PROBLEM:
When you reach the line in the data below that contains "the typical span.", please start repeating lines exactly, and stop after the line that contains "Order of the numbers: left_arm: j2", repeating nothing else.

[Source data]

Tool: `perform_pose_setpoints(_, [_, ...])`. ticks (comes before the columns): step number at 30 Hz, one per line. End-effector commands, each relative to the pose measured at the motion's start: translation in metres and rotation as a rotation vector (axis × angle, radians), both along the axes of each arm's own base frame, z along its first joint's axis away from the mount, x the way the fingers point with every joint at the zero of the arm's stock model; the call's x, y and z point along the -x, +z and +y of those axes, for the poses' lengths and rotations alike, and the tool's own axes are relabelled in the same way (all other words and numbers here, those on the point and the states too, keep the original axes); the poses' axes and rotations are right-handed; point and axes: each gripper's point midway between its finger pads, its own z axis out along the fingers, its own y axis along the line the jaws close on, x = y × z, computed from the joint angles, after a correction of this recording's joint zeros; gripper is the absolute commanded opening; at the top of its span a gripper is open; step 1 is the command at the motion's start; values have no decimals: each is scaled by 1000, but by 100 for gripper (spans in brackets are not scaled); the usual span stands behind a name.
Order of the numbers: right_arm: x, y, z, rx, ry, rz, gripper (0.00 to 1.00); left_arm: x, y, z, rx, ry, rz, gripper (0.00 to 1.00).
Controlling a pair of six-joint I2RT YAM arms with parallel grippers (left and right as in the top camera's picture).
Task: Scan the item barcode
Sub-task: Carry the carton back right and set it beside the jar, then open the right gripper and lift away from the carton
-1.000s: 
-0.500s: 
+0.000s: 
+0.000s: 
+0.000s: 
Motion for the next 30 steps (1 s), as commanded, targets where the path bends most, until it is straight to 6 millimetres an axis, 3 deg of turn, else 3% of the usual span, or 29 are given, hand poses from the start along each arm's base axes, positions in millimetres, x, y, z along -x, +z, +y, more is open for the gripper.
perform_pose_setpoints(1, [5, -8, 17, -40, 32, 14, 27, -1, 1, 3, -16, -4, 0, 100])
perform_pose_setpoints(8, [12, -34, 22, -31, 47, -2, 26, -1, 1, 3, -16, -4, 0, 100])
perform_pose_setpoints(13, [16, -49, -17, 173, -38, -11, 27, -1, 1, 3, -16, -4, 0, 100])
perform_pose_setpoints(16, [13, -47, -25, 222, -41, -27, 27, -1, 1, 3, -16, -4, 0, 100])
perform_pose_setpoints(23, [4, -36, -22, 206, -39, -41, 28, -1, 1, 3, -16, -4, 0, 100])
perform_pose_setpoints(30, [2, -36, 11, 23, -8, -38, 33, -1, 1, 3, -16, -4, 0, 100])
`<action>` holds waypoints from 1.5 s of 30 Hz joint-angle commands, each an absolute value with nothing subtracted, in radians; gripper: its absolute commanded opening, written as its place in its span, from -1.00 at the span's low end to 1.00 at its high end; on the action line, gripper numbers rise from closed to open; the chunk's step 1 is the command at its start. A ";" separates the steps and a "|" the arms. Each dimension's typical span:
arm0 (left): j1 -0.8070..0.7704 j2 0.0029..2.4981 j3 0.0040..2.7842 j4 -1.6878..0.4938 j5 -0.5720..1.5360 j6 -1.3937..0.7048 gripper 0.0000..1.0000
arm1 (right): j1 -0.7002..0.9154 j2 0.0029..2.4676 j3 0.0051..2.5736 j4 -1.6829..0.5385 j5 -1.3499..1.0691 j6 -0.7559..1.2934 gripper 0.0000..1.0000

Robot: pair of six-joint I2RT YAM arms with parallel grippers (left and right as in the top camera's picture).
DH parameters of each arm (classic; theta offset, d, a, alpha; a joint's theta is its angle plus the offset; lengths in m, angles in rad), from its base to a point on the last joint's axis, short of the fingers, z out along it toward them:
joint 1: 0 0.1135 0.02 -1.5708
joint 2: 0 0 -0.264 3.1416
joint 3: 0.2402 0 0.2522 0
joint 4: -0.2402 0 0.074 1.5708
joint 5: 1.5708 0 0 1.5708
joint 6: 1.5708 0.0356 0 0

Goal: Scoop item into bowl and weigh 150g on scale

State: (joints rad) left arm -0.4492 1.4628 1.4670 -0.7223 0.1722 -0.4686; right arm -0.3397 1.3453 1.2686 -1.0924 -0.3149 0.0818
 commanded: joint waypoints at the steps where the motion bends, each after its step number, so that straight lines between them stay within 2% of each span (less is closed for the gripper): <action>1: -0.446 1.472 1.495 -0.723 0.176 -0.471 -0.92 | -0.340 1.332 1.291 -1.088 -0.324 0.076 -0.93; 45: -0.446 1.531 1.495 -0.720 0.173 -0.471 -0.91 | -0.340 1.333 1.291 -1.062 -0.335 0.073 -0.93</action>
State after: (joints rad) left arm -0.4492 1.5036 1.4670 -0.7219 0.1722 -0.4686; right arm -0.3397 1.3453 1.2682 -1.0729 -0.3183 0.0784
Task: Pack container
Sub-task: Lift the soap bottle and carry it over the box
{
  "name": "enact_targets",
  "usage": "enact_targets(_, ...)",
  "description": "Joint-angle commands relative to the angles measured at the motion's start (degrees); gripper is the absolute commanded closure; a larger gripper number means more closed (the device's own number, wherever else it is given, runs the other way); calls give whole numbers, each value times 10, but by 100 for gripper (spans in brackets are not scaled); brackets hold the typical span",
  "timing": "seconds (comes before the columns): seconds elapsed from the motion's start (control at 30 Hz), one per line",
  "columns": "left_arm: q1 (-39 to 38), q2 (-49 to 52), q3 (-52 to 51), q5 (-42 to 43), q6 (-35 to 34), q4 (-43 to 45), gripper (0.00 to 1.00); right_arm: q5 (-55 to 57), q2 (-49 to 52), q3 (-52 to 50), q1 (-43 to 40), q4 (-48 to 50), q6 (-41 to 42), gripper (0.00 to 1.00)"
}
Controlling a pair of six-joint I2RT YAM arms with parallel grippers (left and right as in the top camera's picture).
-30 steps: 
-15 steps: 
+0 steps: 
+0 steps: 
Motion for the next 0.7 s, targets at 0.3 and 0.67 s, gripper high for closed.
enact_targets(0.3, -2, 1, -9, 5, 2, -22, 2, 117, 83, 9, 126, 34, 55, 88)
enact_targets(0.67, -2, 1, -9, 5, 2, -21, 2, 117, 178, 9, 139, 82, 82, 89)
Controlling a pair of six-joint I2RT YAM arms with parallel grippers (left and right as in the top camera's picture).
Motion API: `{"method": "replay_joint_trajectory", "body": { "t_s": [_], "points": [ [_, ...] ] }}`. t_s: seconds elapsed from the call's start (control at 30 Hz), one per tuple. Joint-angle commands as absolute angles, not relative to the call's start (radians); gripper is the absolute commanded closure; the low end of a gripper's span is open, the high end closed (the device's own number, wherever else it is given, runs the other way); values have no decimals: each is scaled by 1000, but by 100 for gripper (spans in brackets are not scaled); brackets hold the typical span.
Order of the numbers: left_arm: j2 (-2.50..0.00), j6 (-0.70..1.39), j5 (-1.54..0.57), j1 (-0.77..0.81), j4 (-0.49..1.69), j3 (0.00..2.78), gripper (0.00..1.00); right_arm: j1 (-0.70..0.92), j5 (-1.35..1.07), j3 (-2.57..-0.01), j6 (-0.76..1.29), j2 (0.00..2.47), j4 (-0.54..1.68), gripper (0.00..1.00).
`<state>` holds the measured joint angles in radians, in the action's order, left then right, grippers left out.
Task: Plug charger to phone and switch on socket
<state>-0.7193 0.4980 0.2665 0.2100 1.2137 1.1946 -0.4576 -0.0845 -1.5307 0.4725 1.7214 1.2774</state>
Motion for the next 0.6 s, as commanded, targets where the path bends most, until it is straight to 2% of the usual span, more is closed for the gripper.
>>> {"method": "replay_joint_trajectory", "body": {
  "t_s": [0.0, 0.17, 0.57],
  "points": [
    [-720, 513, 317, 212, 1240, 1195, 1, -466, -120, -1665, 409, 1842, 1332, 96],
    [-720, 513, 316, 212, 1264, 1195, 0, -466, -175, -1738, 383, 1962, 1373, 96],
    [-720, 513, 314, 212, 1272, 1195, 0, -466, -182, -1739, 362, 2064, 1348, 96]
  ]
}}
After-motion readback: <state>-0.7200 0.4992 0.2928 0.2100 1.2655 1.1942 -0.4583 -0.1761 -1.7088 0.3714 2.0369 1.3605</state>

PROBLEM SOLUTION:
Motion API: `{"method": "replay_joint_trajectory", "body": { "t_s": [_], "points": [ [_, ...] ] }}`. t_s: seconds elapsed from the call's start (control at 30 Hz), one per tuple. Joint-angle commands as absolute angles, not relative to the call's start (radians); gripper is the absolute commanded closure; the low end of a gripper's span is open, the high end closed (the device's own number, wherever else it is given, runs the other way); values have no decimals: each is scaled by 1000, but by 100 for gripper (spans in brackets are not scaled); brackets hold the typical span.
Order of the numbers: left_arm: j2 (-2.50..0.00), j6 (-0.70..1.39), j5 (-1.54..0.57), j1 (-0.77..0.81), j4 (-0.49..1.69), j3 (0.00..2.78), gripper (0.00..1.00); right_arm: j1 (-0.70..0.92), j5 (-1.35..1.07), j3 (-2.57..-0.01), j6 (-0.76..1.29), j2 (0.00..2.47), j4 (-0.54..1.68), gripper (0.00..1.00).

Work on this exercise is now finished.